Your task | Copying exactly, give the lines in the material below from the one with "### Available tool" to the one with "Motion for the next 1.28", ends included, and nothing besides.

Given records |
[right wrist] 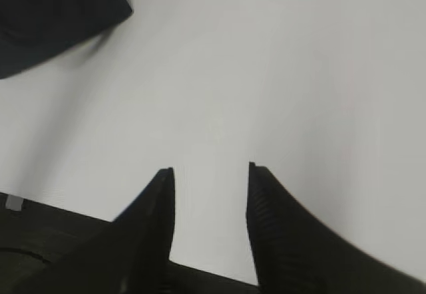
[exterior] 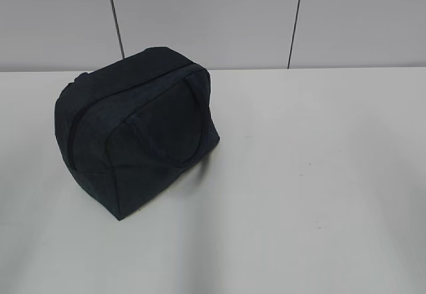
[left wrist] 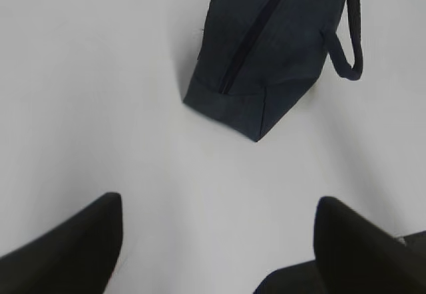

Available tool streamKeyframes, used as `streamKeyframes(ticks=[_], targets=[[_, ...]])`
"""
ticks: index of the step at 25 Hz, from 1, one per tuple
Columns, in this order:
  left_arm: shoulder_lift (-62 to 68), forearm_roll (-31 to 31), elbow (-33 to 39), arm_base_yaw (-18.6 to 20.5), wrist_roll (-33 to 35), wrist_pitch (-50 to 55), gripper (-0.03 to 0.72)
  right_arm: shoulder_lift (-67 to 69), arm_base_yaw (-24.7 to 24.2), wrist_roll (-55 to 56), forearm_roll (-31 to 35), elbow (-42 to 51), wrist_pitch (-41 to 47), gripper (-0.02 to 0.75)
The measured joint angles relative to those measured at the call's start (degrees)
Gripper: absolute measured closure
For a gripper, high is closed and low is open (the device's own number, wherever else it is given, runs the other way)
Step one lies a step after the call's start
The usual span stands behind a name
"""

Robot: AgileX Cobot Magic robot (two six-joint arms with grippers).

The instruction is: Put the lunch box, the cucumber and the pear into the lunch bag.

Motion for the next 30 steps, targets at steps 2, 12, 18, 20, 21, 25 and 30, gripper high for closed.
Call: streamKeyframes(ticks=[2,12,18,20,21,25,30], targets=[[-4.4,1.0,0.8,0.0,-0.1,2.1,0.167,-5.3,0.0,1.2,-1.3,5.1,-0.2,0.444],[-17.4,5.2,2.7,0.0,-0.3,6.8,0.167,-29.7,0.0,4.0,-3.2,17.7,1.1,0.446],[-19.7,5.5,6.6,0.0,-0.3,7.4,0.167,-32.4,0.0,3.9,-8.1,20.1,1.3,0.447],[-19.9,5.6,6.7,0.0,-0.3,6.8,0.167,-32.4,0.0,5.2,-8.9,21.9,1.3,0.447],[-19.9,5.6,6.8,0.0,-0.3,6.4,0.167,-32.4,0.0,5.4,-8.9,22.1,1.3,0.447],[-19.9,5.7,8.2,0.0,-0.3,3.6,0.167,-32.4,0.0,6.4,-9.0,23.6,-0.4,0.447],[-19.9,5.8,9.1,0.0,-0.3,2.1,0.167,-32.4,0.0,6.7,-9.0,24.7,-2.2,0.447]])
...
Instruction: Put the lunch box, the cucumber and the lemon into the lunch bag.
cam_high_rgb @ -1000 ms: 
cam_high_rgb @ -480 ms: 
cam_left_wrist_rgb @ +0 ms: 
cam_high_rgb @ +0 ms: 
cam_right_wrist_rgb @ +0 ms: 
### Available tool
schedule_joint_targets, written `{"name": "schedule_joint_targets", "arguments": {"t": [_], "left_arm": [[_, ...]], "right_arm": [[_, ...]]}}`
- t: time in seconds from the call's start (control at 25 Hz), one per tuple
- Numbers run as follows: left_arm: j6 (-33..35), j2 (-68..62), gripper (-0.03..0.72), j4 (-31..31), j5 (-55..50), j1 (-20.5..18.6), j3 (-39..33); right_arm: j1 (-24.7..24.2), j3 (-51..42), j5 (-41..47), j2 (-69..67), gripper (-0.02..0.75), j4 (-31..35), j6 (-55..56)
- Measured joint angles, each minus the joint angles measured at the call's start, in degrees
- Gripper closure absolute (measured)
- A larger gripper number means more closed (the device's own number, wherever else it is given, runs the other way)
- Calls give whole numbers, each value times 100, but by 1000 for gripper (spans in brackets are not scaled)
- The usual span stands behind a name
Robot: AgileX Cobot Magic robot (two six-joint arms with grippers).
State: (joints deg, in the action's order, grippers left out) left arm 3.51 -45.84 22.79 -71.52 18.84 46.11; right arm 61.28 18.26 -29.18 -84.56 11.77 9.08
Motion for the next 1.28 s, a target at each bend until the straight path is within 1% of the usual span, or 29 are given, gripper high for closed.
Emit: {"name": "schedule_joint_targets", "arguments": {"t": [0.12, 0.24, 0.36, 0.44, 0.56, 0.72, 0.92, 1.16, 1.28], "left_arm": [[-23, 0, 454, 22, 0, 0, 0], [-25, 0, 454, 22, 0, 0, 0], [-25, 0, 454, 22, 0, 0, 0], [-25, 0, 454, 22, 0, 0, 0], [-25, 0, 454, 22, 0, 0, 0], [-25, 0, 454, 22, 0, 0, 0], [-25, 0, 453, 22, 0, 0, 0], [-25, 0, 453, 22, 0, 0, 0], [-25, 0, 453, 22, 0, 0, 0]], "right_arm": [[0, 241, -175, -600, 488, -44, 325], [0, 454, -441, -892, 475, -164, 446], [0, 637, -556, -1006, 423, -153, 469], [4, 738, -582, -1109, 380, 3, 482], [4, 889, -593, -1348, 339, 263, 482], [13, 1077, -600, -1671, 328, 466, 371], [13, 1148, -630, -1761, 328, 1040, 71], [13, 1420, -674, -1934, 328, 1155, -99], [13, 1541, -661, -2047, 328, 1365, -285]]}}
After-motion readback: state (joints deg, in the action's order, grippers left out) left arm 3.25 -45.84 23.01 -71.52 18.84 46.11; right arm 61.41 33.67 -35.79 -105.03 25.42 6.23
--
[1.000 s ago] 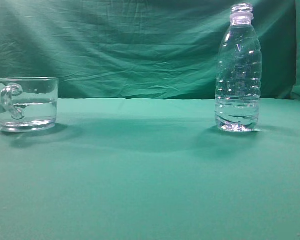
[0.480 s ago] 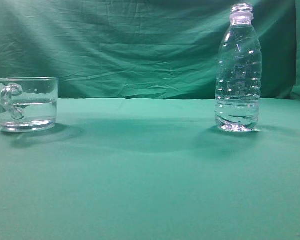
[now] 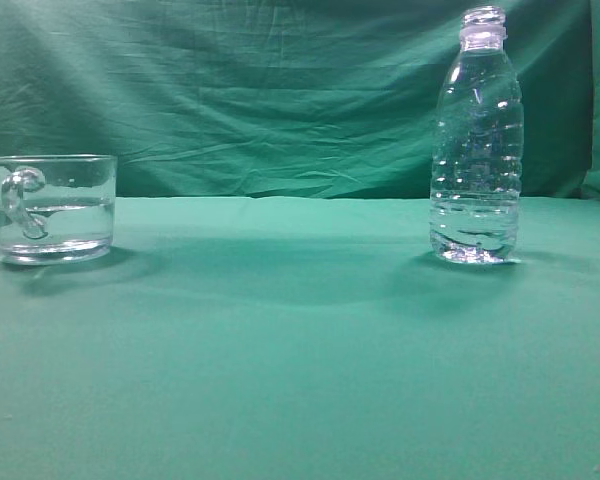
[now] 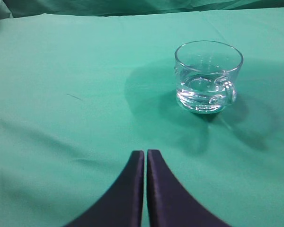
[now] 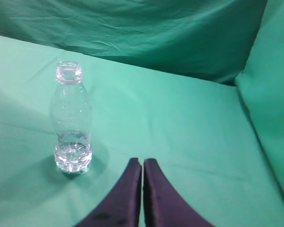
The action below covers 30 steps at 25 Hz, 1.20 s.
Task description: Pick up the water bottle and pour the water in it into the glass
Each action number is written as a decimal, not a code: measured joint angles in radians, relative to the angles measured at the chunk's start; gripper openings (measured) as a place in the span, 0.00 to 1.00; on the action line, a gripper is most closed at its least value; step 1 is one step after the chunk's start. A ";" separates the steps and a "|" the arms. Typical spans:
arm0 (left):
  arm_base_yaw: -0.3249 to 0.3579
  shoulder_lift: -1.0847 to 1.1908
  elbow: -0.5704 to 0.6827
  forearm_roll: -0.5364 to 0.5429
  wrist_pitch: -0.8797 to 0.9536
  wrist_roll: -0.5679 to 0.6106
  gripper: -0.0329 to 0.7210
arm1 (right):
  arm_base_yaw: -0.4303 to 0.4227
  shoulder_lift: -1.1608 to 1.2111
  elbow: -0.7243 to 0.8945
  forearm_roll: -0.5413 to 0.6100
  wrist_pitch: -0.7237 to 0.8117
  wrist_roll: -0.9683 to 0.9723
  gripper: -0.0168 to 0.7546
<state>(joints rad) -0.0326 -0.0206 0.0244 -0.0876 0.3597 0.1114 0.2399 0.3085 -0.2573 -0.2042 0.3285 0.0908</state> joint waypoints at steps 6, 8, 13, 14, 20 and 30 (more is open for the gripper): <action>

Answer box |
### Available tool
schedule_joint_targets, written `{"name": "schedule_joint_targets", "arguments": {"t": [_], "left_arm": [[_, ...]], "right_arm": [[_, ...]]}}`
- t: time in seconds from the call's start (control at 25 Hz), one per tuple
- Numbers run as follows: left_arm: j6 (-33..35), j2 (-68..62), gripper (-0.03..0.72), j4 (-31..31), j5 (-55..50), j1 (-20.5..18.6), j3 (-39..33); right_arm: j1 (-24.7..24.2), j3 (-51..42), j5 (-41..47), j2 (-69..67), gripper (-0.02..0.75), j4 (-31..35), j6 (-55..56)
- Measured joint angles, each minus the joint angles measured at the call's start, in degrees
- Gripper closure absolute (measured)
- A larger gripper number means more closed (the device's own number, wherever else it is given, runs the other way)
- Calls give whole numbers, each value times 100, but by 1000 for gripper (spans in brackets are not scaled)
- The usual span stands behind a name
Robot: AgileX Cobot Magic robot (two six-joint arms with grippers).
State: (joints deg, in the action's order, grippers left out) left arm 3.51 -45.84 22.79 -71.52 18.84 46.11; right arm 61.28 18.26 -29.18 -84.56 11.77 9.08
Motion for the next 1.28 s, a target at each bend until the straight path is within 1% of the usual span, or 29 are given, gripper high for closed.

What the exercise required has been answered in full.